Color TV Has a Problem

Color TV Has a Problem, May 1966 Radio-Electronics - RF Cafeby Forest H. Belt

Color TV has invaded nearly 5 million American homes, a little less than 10% of all that have television. Why don't the other 90% have color?

One factor is no doubt cost. But, color receivers are available now priced lower than many monochrome models - often less than small-screen monochrome sets were priced only a few years ago. If you question those who can afford color, yet don't have it, a common answer goes: "I don't like the pictures. The colors aren't true."

Their complaint is well founded. Today's most annoying color-TV problem is caused by slight chroma-phase differences among the three networks, among stations, from film chain to film chain - even from camera to camera in the same studio. No matter how carefully chroma phase is adjusted in each, these few degrees of difference create annoying hue changes for viewers.

No sooner does a color-TV viewer get the HUE or TINT control set for a good flesh tone than the scene changes to another camera and some actor's face turns sickly green; another camera change is just as likely to make a fair-skinned starlet look purple.
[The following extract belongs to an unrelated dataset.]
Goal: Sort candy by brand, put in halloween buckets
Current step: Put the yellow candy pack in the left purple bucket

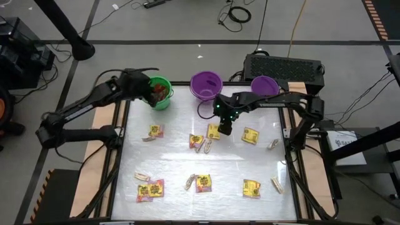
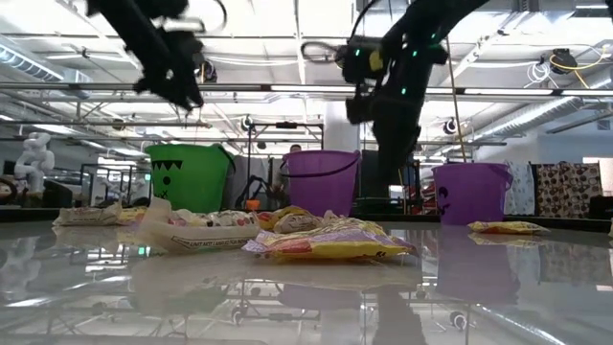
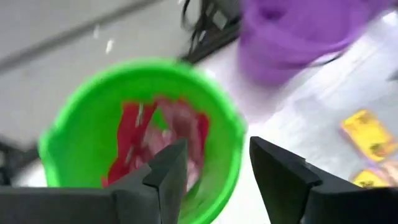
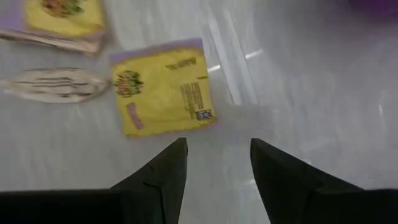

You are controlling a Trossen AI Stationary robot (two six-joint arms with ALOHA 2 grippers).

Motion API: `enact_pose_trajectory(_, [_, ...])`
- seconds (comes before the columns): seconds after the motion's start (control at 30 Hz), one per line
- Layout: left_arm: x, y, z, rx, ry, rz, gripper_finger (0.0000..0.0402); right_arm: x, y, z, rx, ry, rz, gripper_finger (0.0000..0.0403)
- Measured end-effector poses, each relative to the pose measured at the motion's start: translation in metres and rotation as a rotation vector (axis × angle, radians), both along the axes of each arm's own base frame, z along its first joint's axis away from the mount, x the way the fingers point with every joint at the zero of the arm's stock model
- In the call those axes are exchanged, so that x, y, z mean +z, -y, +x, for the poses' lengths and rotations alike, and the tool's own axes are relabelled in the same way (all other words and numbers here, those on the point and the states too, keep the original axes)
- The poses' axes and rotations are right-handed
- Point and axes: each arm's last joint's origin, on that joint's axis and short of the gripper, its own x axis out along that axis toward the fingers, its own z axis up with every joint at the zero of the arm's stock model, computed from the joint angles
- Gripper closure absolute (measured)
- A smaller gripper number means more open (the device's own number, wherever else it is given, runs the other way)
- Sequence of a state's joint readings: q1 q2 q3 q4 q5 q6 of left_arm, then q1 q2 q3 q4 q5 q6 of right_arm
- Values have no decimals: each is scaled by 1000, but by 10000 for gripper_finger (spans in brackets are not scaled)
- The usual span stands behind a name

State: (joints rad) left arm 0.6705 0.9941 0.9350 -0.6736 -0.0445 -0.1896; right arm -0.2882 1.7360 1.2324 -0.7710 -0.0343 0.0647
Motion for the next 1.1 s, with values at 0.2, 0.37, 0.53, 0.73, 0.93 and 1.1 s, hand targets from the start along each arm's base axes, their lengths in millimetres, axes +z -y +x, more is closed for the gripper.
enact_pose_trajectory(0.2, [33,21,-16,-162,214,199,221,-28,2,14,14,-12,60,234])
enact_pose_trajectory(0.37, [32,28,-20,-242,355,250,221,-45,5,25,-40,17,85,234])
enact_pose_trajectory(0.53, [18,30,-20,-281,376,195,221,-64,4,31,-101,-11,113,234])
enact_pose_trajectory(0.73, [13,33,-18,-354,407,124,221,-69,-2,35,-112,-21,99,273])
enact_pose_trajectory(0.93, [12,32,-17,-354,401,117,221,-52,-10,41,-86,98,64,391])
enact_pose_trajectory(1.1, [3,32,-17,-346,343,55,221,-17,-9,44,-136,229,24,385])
And the flesh tone itself poses a slight difficulty. What if the actor has a deep tan? Or, suppose a dancer is momentarily flushed with excitement or from exertion in the preceding scene. Under either circumstance, adjusting hue - even in a closeup - is anything but precise. Then, before the viewer can hardly move the knob, the scene may become a fast-action sequence and further adjustment is impossible.
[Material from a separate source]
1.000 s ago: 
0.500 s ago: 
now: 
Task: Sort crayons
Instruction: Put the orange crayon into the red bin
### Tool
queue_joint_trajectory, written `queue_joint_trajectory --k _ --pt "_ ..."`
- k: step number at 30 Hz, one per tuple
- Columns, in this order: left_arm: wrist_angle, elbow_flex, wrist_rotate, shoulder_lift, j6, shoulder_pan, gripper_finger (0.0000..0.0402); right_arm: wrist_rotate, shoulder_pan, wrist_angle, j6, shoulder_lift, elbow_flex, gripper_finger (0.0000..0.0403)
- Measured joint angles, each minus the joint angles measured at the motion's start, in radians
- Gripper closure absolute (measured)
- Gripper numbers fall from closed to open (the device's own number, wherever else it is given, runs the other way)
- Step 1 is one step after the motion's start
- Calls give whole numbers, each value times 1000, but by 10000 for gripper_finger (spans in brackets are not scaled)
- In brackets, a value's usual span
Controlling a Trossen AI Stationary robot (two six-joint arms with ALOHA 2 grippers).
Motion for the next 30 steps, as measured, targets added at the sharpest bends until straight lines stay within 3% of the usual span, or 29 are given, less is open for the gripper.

There's been a tendency to pretend, at least publicly, that the problem doesn't really exist. But it does nevertheless, and mass magazines and newspapers have been needling the industry because of it. We may as well face this inherent problem and set about solving it.
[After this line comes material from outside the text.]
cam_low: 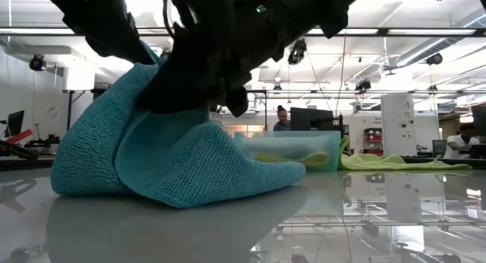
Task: Fold microfiber towels
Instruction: Fold the blue microfiber cloth
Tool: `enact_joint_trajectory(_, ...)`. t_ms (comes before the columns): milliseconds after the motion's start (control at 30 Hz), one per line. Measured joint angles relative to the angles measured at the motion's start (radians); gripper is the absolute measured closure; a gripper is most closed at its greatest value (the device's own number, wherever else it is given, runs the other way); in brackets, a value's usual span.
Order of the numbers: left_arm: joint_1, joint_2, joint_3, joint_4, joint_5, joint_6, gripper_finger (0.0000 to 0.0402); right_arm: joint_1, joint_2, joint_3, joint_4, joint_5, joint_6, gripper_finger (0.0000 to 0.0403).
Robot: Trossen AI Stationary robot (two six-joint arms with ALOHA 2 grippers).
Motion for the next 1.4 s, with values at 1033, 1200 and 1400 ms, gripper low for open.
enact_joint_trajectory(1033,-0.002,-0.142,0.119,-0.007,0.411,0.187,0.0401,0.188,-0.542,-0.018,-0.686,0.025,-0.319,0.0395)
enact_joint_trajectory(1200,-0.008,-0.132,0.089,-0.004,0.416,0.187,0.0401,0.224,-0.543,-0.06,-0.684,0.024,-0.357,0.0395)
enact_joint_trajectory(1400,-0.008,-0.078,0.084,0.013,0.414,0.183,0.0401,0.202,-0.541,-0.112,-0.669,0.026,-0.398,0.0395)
What color television needs now is some way to assure precise phase agreement among the 3.579545-MHz bursts at all cameras, film chains, stations, networks, and color sets. At least three approaches come to mind, and there must be many more.

One possibility would involve a Standard Hue Card and a resulting Standard Hue Signal. The card might contain seven bars: black, yellow, black, flesh, black, white, and black. Every studio camera and film chain would be set up initially to reproduce this Standard Card faithfully, and then would be fed the Standard Hue Signal automatically between "takes" so the operator could match the card at all times, thus maintaining a standard, precise phase alignment. The Standard Hue Card could be flashed for a few seconds at the start of each show, before or after each commercial, and with each station-ident card, for viewers to use and for checking retransmission. All local stations and network relay points would make sure they were duplicating the Standard Hue Signal exactly each time it was transmitted. Such a system would be complex, but might be workable with proper cooperation and coordination.

A second possibility is a 3.579545-MHz standard signal, critically phase-controlled throughout the US by some primary source such as WWV. If chroma from all color-TV stations were phase-locked to this single primary source, one setting of the HUE or TINT control at any color receiver should hold the colors true for all programs.

A third idea could be used with either of the other two approaches or (perhaps better) could be developed to function independently. This would be a circuit or device that automatically compensates for any color-phase variation - right in the color receiver! This approach would eliminate some of the worry about phase differences at points of program origin. Solving the phase-difference problem at the receiving end would be the most satisfactory way from many points of view, although it is merely "wiring around the trouble" rather than curing the trouble itself.

There are undoubtedly other approaches. The important thing is not really how it's done. What is important is the challenge this color-phase problem lays before the designers of tomorrow's color-TV receivers. Whoever devises a workable solution will eliminate one of the last reasons the public has found for not making color-TV ownership unanimous.